* _EXERCISE BRIEF_
Keep each entry exactly as written when you repeat it, and skip the images.
── DATASET
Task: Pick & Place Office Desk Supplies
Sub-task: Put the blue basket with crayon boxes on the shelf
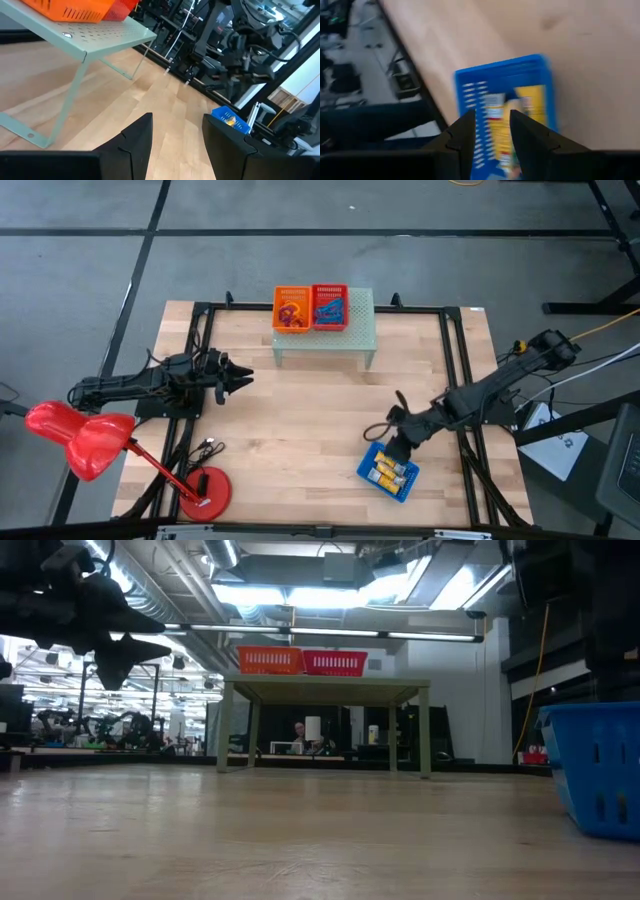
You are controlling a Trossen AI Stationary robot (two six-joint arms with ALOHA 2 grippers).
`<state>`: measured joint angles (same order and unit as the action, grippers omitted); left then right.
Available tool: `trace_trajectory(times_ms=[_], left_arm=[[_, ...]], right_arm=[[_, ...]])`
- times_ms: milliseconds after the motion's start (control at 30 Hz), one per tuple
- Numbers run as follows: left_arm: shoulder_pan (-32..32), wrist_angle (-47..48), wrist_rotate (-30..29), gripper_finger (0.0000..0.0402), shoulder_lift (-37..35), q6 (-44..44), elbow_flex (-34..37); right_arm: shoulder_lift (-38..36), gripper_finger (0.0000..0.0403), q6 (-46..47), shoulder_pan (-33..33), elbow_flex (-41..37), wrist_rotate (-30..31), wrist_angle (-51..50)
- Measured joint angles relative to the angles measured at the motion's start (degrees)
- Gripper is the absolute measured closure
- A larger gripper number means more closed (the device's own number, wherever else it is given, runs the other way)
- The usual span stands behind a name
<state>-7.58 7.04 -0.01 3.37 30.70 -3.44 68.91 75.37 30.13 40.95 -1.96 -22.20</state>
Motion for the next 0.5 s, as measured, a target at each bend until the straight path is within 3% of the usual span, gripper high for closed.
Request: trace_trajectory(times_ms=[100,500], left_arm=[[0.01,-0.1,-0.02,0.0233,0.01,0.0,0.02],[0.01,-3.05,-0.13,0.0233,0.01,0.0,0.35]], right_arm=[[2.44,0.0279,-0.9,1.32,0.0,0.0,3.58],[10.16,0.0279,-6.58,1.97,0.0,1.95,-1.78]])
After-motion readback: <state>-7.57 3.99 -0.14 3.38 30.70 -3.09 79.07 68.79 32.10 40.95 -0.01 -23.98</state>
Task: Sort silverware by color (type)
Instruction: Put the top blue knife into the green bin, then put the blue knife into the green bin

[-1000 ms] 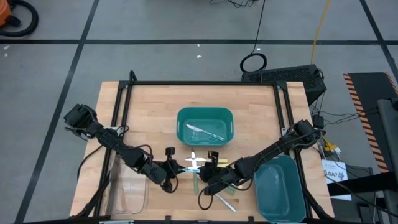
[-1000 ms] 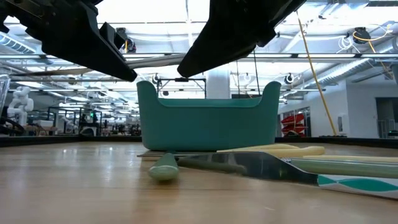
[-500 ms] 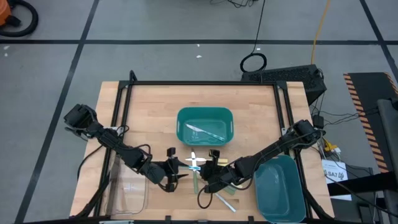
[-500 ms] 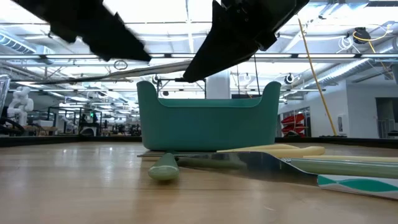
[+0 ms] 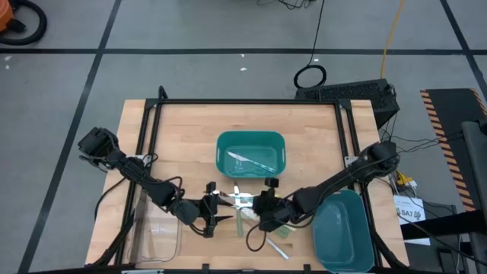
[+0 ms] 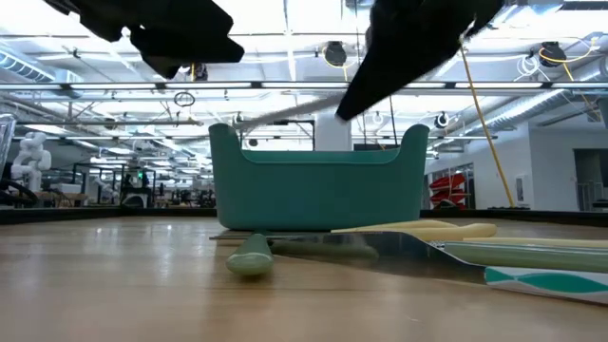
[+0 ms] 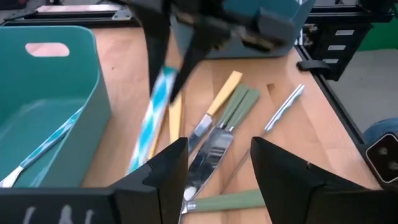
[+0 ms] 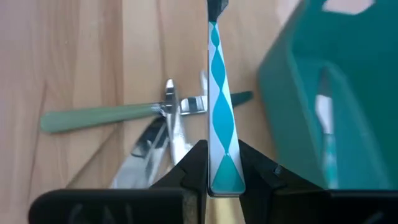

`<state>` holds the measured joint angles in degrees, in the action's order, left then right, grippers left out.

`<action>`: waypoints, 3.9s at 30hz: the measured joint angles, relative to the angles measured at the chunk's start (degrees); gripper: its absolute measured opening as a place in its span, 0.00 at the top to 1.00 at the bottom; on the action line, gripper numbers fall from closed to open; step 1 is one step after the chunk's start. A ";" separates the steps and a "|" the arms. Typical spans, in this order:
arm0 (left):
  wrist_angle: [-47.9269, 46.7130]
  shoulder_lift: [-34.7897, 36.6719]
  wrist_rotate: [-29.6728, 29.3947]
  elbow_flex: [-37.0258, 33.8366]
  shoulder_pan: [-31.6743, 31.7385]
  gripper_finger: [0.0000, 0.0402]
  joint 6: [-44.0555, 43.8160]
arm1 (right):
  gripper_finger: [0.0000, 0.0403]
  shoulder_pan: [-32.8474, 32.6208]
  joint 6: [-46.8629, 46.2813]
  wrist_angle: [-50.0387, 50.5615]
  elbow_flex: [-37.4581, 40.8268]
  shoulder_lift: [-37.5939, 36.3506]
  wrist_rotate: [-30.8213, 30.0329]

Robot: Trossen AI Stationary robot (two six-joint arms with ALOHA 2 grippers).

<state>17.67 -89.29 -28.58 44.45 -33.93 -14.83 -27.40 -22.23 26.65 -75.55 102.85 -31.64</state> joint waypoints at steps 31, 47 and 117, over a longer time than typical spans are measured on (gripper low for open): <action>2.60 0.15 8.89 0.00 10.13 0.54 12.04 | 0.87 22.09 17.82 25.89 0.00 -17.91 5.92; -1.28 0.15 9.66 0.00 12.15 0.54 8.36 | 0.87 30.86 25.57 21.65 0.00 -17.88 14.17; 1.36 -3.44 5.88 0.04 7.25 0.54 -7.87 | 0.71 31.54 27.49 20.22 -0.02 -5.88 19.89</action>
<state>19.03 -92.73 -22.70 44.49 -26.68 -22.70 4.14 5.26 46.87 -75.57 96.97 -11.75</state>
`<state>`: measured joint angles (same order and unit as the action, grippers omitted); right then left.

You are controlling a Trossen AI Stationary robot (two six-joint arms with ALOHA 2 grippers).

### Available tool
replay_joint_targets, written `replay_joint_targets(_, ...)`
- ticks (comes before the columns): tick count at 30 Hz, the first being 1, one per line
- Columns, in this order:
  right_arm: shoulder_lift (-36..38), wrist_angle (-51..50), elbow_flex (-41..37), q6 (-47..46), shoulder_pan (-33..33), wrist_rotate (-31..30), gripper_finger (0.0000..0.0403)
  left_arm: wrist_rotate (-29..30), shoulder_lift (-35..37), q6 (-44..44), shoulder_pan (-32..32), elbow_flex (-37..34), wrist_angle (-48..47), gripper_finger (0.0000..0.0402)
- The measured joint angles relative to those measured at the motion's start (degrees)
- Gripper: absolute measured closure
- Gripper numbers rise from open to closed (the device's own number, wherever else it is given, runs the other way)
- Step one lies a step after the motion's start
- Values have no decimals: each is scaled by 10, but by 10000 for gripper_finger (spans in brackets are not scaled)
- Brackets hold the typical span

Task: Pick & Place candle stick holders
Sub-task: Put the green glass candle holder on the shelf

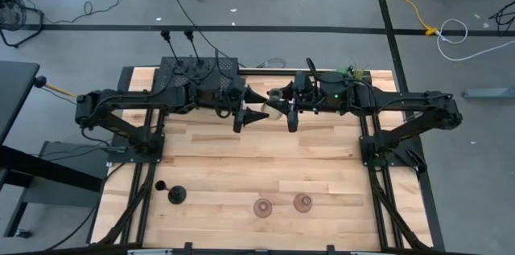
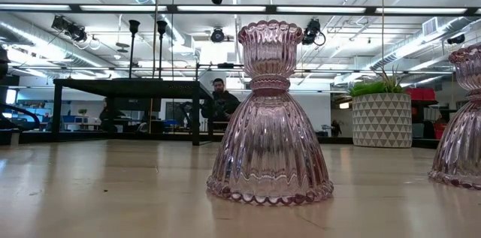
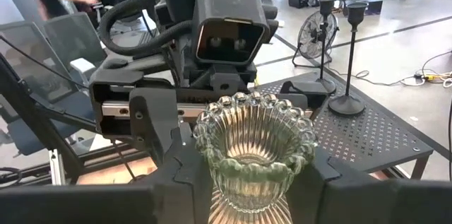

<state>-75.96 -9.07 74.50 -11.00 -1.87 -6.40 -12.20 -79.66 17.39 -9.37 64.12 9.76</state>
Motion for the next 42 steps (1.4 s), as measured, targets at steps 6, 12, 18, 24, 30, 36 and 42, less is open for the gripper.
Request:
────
* _EXERCISE RESPONSE_
Task: Pick & Place Office Desk Supplies
Sub-task: Put the blue basket with crayon boxes on the shelf
You are controlling a Trossen AI Stationary robot (two six-joint arms with ALOHA 2 grippers).
`<state>`: measured joint angles (same order and unit as the action, grippers omitted); left then right.
Available tool: `trace_trajectory(times_ms=[_], left_arm=[[_, ...]], right_arm=[[_, ...]])`
- times_ms: milliseconds after the motion's start (control at 30 Hz), one per tuple
- Numbers run as follows: left_arm: shoulder_pan (-32..32), wrist_angle (-47..48), wrist_rotate (-30..29), gripper_finger (0.0000..0.0402), shoulder_lift (-37..35), q6 (-44..44), elbow_flex (-34..37); right_arm: shoulder_lift (-38..36), gripper_finger (0.0000..0.0403), q6 (-46..47), shoulder_pan (-33..33), elbow_flex (-41..37), wrist_rotate (-30..31), wrist_angle (-51..50)
- Measured joint angles relative to the angles measured at the motion's start (degrees)
- Gripper is the absolute measured closure
- A larger gripper number means more closed (the device's own number, wherever else it is given, runs the other way)
- The usual span stands behind a name
<state>-7.58 7.04 -0.01 3.37 30.70 -3.44 68.91 75.37 30.13 40.95 -1.96 -22.20</state>
Motion for the next 0.5 s, as measured, a target at each bend until the straight path is within 3% of the usual span, gripper high for closed.
Request: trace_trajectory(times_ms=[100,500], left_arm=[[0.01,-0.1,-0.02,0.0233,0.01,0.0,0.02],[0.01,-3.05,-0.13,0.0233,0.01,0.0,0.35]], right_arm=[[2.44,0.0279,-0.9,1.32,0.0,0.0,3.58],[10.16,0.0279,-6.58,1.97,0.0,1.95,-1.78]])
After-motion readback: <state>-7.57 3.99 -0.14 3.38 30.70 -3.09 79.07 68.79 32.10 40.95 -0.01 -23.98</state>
Task: Sort silverware by color (type)
Instruction: Put the top blue knife into the green bin, then put the blue knife into the green bin

[-1000 ms] 
[-1000 ms] 
[-500 ms] 
[-500 ms] 
[+0 ms] 
[+0 ms] 
[+0 ms] 
[+0 ms] 

`<state>` holds the measured joint angles in degrees, in the action's order, left then right, grippers left out.

`<action>`: waypoints, 3.9s at 30hz: the measured joint angles, relative to the angles measured at the chunk's start (degrees); gripper: its absolute measured opening as a place in its span, 0.00 at the top to 1.00 at the bottom; on the action line, gripper numbers fall from closed to open; step 1 is one step after the chunk's start. A ";" separates the steps and a "|" the arms. Typical spans, in this order:
arm0 (left):
  wrist_angle: [-47.9269, 46.7130]
  shoulder_lift: [-34.7897, 36.6719]
  wrist_rotate: [-29.6728, 29.3947]
  elbow_flex: [-37.0258, 33.8366]
  shoulder_pan: [-31.6743, 31.7385]
  gripper_finger: [0.0000, 0.0402]
  joint 6: [-44.0555, 43.8160]
arm1 (right):
  gripper_finger: [0.0000, 0.0403]
  shoulder_pan: [-32.8474, 32.6208]
  joint 6: [-46.8629, 46.2813]
  wrist_angle: [-50.0387, 50.5615]
  elbow_flex: [-37.4581, 40.8268]
  shoulder_lift: [-37.5939, 36.3506]
  wrist_rotate: [-30.8213, 30.0329]

Robot: Trossen AI Stationary robot (two six-joint arms with ALOHA 2 grippers).

<state>17.67 -89.29 -28.58 44.45 -33.93 -14.83 -27.40 -22.23 26.65 -75.55 102.85 -31.64</state> joint waypoints at steps 31, 47 and 117, over a longer time than typical spans are measured on (gripper low for open): <action>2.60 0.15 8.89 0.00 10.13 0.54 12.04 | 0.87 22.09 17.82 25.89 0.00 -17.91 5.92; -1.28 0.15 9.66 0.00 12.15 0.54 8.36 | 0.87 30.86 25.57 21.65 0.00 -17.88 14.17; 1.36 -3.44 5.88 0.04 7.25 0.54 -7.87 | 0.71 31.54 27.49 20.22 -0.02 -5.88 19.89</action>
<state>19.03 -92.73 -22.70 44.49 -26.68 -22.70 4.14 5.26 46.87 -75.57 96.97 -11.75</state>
`<state>`: measured joint angles (same order and unit as the action, grippers omitted); right then left.

You are controlling a Trossen AI Stationary robot (two six-joint arms with ALOHA 2 grippers).

### Available tool
replay_joint_targets, written `replay_joint_targets(_, ...)`
- ticks (comes before the columns): tick count at 30 Hz, the first being 1, one per line
- Columns, in this order:
  right_arm: shoulder_lift (-36..38), wrist_angle (-51..50), elbow_flex (-41..37), q6 (-47..46), shoulder_pan (-33..33), wrist_rotate (-31..30), gripper_finger (0.0000..0.0403)
  left_arm: wrist_rotate (-29..30), shoulder_lift (-35..37), q6 (-44..44), shoulder_pan (-32..32), elbow_flex (-37..34), wrist_angle (-48..47), gripper_finger (0.0000..0.0402)
- The measured joint angles relative to those measured at the motion's start (degrees)
- Gripper: absolute measured closure
- Gripper numbers rise from open to closed (the device's own number, wherever else it is given, runs the other way)
- Step one lies a step after the motion's start
- Values have no decimals: each is scaled by 10, but by 10000 for gripper_finger (spans in brackets are not scaled)
- Brackets hold the typical span

Task: Pick & Place candle stick holders
Sub-task: Put the green glass candle holder on the shelf


<state>-75.96 -9.07 74.50 -11.00 -1.87 -6.40 -12.20 -79.66 17.39 -9.37 64.12 9.76</state>
Motion for the next 42 steps (1.4 s), as measured, targets at steps 6, 12, 18, 24, 30, 36 and 42, less is open for the gripper.
Request:

With this, the answer is complete.